A regret is defined as, “a feeling of sadness, repentance, or disappointment over something that has happened or been done.” Who, of us doesn’t feel sadness? Who of us hasn’t experienced disappointment? Who of us doesn’t have something to repent?
In fact, Scripture is pretty clear that we all do…
- “All have sinned and fall short of the glory of God” (Romans 3:23)
- “If we claim to be without sin,we deceive ourselves.” (1 John 1:8)
- “A broken and contrite heart you, God, will not despise” (Psalm 51:17)
Who hasn’t made mistakes; missed opportunities; experienced disappointment; suffered loss and set-backs; failed; sinned? Nobody!
You don’t get through this life without regrets. I regret…
- Not taking my college education more seriously.
- Not having a closer relationship with my father.

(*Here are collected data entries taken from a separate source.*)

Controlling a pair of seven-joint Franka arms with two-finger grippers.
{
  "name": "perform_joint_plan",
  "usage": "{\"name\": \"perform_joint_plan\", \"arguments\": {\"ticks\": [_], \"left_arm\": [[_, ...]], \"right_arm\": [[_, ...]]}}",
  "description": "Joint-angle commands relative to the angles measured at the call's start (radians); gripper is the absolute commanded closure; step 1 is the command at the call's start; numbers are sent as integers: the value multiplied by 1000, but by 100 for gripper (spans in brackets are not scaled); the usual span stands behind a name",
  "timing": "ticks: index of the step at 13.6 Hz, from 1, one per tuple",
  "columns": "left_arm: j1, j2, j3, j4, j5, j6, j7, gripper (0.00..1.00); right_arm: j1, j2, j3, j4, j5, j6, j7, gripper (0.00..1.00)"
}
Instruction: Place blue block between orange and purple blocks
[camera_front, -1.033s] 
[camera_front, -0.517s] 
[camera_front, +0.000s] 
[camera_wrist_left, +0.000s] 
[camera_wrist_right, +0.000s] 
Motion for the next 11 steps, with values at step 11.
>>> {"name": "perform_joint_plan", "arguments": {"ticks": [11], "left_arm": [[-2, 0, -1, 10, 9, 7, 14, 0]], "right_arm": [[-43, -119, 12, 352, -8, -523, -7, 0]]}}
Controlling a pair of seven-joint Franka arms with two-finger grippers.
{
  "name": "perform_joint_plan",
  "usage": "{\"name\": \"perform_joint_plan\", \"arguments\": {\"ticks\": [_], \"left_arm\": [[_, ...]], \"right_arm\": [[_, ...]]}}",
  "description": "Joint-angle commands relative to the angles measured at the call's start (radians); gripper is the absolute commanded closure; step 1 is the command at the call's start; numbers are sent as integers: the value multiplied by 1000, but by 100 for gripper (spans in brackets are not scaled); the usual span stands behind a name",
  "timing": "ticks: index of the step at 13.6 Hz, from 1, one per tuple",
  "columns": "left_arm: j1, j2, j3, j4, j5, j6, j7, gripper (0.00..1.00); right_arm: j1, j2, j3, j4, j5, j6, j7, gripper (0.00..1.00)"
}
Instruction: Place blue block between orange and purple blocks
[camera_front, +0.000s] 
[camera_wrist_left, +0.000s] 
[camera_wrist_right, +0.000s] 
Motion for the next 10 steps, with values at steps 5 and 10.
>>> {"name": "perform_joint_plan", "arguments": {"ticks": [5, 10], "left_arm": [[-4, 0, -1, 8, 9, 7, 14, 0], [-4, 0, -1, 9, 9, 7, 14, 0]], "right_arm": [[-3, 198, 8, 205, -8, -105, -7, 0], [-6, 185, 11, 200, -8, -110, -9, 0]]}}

- Not being a better parent.
- Losing some valuable friendships.
- Not developing a routine and habit of exercise and healthy living at an early age.

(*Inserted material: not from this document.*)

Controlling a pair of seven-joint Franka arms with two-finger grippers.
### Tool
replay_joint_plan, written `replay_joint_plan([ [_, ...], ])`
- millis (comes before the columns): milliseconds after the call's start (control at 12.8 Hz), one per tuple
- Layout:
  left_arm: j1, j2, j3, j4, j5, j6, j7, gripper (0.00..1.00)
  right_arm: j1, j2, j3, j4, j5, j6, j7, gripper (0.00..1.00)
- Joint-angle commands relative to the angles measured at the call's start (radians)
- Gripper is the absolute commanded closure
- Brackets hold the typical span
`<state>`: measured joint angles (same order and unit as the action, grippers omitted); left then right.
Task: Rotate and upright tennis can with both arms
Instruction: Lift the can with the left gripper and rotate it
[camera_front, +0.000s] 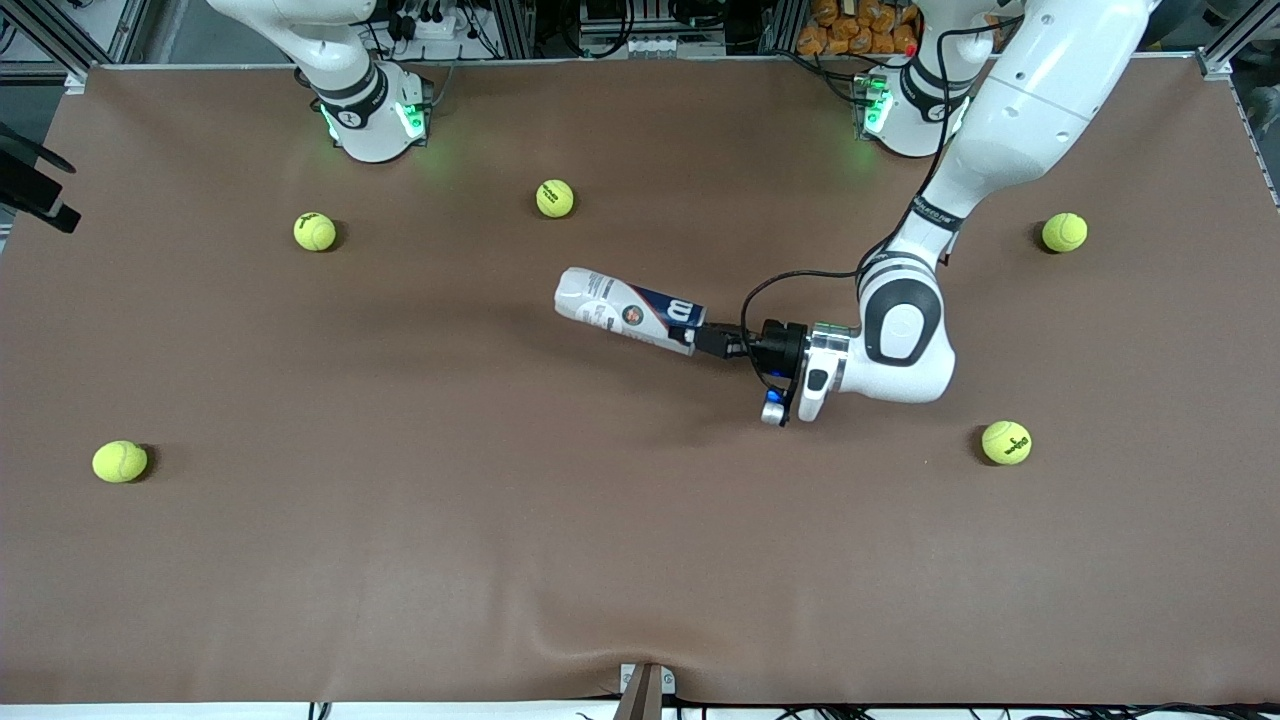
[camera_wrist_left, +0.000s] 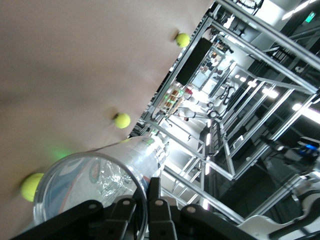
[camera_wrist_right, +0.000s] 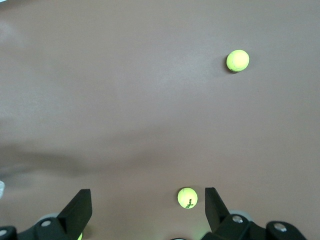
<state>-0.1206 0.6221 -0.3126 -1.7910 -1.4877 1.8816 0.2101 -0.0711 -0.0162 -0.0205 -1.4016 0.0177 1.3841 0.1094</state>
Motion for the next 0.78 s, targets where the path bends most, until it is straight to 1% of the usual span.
replay_joint_plan([
  [0,-0.001,-0.027,-0.003,0.063,-0.026,-0.009,-0.133,0.97,0.002,-0.001,0.002,0.003,0.008,0.003,0.009,0.0],
  [313,-0.002,-0.061,-0.003,0.154,-0.023,-0.009,-0.302,0.96,0.005,-0.001,0.002,0.004,0.008,0.004,0.007,0.0],
  [705,0.001,-0.127,0.007,0.203,-0.003,-0.007,-0.422,0.96,0.008,-0.001,0.002,0.003,0.008,0.006,0.006,0.0],
])
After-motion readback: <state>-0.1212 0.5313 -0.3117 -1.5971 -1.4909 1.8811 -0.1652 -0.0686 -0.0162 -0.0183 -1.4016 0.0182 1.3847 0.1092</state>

- So many dumb, irresponsible things I’ve done.
- Things I’ve said, or should have said. But, now it’s too late.
- I even regret some missed opportunities in my ministry.
If we don’t have regrets, then I think we’re in denial.

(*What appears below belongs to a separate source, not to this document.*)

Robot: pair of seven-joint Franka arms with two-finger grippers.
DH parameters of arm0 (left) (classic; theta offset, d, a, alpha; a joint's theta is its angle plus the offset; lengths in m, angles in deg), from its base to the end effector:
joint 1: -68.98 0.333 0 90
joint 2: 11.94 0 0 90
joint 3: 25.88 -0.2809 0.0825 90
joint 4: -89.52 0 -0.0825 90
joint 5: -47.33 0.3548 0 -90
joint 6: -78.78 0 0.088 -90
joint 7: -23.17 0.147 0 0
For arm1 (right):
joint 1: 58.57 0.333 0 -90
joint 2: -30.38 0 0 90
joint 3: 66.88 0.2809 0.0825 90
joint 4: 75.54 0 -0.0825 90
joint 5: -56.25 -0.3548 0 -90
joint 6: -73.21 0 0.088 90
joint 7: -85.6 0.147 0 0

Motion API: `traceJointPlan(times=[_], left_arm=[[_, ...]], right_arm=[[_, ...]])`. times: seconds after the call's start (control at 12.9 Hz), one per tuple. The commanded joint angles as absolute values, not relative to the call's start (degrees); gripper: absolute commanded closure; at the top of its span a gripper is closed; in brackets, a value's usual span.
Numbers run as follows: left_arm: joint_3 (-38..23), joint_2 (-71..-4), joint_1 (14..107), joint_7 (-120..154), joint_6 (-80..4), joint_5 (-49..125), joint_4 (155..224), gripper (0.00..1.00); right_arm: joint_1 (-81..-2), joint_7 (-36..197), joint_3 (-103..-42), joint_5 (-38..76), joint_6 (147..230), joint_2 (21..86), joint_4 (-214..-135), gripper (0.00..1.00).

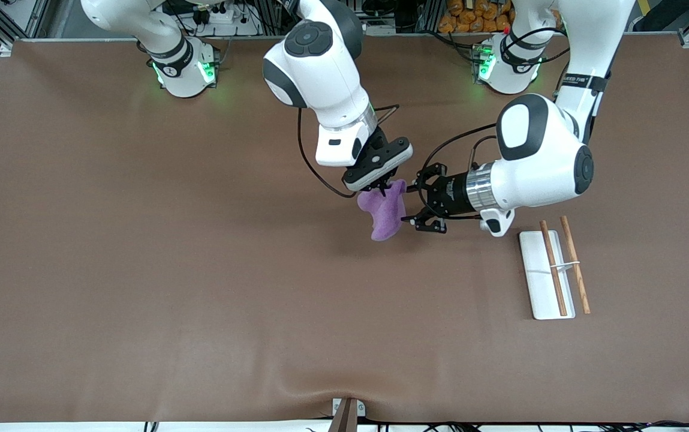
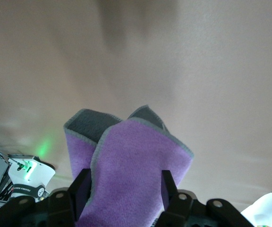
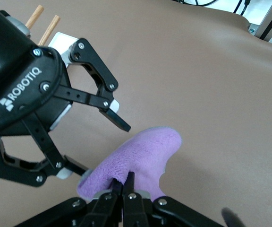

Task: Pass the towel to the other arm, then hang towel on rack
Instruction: 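Close the left gripper on the towel beside the right gripper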

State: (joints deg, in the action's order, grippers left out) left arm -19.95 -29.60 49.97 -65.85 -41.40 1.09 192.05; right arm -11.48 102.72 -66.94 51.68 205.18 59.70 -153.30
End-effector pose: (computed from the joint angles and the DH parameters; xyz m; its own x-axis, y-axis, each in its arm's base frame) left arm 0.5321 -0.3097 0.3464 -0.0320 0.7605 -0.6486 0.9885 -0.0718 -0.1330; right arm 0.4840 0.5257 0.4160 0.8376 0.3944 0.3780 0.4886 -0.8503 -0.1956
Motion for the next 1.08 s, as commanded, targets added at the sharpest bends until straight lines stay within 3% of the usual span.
traceJointPlan(times=[0.0, 0.31, 0.62, 0.69, 1.0], left_arm=[[-19.7, -29.0, 49.6, -66.8, -41.2, 0.1, 192.3, 0.33], [-19.6, -29.0, 49.6, -67.4, -41.1, 0.2, 192.1, 0.52], [-19.6, -29.6, 49.8, -67.3, -41.1, 0.6, 191.1, 0.92], [-19.6, -29.6, 50.1, -67.3, -41.1, 0.6, 190.8, 0.98], [-19.6, -30.1, 50.0, -66.9, -41.1, 0.8, 188.6, 1.0]], right_arm=[[-10.6, 103.3, -67.8, 51.1, 205.4, 60.7, -151.8, 1.0], [-10.6, 103.4, -67.8, 51.1, 205.7, 60.7, -151.8, 1.0], [-10.5, 103.3, -67.8, 51.1, 205.8, 60.7, -151.8, 1.0], [-10.5, 103.4, -67.8, 51.1, 205.8, 60.7, -151.8, 1.0], [-10.5, 103.4, -67.8, 51.1, 205.8, 60.7, -151.8, 1.0]])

But, when we draw close to God, there’s no avoiding it. We can’t help but face the regrets.
Think about Isaiah, who saw a vision of God in the Temple, seated high and lofty. Isaiah’s immediate response was an awareness of his sinfulness, “Woe to me! I am ruined! For I am a man of unclean lips, and I live among a people of unclean lips” (Isaiah 6:5). One day Jesus stepped into the boat of a man named Simon, who had spent the entire night fishing, but had not caught a single fish. Jesus said, “push out the boat away, and throw in your net.” The net gathered a miraculous catch of fish. Simon immediately hit his knees, right on the deck of his boat, saying, “Go away from me, Lord; I am a sinful man!” (Luke 5:8).
I think there are two categories of regrets.
The first comes from a line in a commonly known prayer of confession, “We have left undone those things which we ought to have done; and we have done those things which we ought not to have done…”
Sometimes we have regrets about what we have done. Sometimes we have regrets for things we failed to do. Either way, we know we are the responsible party for our regrets.
The second category is a simple edit of the first – “Those things OTHERS ought not to have done…”
Here is a fact – there are consequences to all of our actions and inactions. There are consequences to our sin. Obviously, sin impacts my relationship with God. It also affects me. But, sin also has consequences for others. Think about the Ten Commandments. Commandment 5 through 10 relate to the impact our sins can have on our neighbors. Thus, some of our regrets are a result of our own action or inaction, whereas other regrets are as a result of someone else’s sin. …
- Think about the ugly, mean words that have been spoken to you, or about you.
- Maybe there has been a lack of love and support from your parents or a spouse.
- Maybe something or someone you love has been taken away from you.
- Maybe you have experienced betrayals and broken trust.
- Perhaps you are the victim of some form of injustice.
The point is, whether we’ve caused our regrets, or we regret what’s been done to us, we all have regrets.
So, what can we do about it? Are we just stuck feeling this way? Or, can God help us?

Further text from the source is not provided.